Work item
Exactly the lines from the opening of the data through the line containing "Would you kindly return the segmentation of the small" should be reproduced, please, with nothing added.
»»
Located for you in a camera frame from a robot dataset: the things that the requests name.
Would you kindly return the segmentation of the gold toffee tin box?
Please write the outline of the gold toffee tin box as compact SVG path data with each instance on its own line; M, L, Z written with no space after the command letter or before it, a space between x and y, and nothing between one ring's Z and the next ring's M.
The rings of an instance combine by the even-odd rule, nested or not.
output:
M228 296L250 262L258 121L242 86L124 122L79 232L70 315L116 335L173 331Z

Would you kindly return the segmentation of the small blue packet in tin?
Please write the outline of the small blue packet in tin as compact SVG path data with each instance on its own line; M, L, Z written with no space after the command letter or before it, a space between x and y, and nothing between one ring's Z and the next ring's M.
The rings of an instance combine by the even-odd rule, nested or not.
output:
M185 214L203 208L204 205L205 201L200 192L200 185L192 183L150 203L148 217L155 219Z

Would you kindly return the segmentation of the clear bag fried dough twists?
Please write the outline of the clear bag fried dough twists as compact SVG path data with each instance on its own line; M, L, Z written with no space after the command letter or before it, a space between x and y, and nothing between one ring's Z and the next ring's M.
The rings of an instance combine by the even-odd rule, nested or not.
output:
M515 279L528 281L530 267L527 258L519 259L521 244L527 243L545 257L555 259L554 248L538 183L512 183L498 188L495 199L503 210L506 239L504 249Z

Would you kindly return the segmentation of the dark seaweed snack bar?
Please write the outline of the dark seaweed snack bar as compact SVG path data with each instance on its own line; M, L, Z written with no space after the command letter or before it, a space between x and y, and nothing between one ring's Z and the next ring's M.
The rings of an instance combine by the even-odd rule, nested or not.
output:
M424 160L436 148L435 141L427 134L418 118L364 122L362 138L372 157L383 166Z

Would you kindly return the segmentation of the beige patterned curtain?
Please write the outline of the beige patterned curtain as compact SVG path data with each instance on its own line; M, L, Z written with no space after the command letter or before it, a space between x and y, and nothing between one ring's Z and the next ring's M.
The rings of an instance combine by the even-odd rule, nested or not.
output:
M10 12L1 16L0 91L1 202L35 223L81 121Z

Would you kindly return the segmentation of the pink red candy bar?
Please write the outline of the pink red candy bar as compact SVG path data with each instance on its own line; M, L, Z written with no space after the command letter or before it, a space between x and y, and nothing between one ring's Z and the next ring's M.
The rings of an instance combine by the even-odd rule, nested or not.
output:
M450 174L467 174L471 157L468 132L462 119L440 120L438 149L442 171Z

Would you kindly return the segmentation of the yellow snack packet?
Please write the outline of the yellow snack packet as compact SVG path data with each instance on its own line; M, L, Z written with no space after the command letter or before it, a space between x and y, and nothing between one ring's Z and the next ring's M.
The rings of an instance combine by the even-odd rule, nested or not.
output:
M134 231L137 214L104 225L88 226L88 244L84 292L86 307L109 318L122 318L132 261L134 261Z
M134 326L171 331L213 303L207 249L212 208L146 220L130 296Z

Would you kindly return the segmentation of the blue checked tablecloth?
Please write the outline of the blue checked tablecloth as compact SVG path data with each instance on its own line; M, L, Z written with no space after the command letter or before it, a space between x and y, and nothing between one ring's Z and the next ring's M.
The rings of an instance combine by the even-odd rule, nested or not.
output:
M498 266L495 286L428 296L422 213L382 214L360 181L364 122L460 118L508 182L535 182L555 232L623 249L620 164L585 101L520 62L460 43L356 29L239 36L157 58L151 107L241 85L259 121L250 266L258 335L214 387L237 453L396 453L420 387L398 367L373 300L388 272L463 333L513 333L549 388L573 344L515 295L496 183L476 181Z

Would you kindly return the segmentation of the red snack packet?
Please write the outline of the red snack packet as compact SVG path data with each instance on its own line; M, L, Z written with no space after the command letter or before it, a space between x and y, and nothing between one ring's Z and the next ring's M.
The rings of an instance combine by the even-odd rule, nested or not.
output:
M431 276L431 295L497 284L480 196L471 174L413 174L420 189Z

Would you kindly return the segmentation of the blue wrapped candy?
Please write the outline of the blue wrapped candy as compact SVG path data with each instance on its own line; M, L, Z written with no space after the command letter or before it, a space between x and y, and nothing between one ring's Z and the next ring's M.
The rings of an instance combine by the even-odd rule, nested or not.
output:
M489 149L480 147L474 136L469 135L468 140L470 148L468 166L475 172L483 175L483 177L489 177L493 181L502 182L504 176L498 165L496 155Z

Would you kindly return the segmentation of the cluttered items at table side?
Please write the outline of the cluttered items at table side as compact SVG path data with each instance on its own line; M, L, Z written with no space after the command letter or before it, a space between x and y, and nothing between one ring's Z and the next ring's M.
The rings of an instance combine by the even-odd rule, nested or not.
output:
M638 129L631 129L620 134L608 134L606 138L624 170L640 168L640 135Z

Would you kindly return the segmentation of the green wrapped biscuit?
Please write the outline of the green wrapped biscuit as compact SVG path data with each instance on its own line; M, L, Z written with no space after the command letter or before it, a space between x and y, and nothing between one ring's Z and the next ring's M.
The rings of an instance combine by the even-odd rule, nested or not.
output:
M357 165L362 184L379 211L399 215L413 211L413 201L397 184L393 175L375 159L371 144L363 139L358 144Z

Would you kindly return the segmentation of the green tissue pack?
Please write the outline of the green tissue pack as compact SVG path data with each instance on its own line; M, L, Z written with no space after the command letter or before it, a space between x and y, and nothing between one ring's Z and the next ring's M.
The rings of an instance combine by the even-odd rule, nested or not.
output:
««
Solution to this problem
Located for you in a camera frame from a robot dataset: the things that the requests name.
Would you kindly return the segmentation of the gold toffee tin box?
Please write the outline of the gold toffee tin box as compact SVG path data with each instance on its own line; M, L, Z written with no space after the command letter or before it, a space between x and y, and nothing between one ring's Z and the next ring's M.
The rings of an instance combine by the even-odd rule, nested or not.
output:
M228 296L250 262L258 121L242 86L124 122L79 232L70 315L116 335L173 331Z

Would you kindly return the segmentation of the small blue packet in tin?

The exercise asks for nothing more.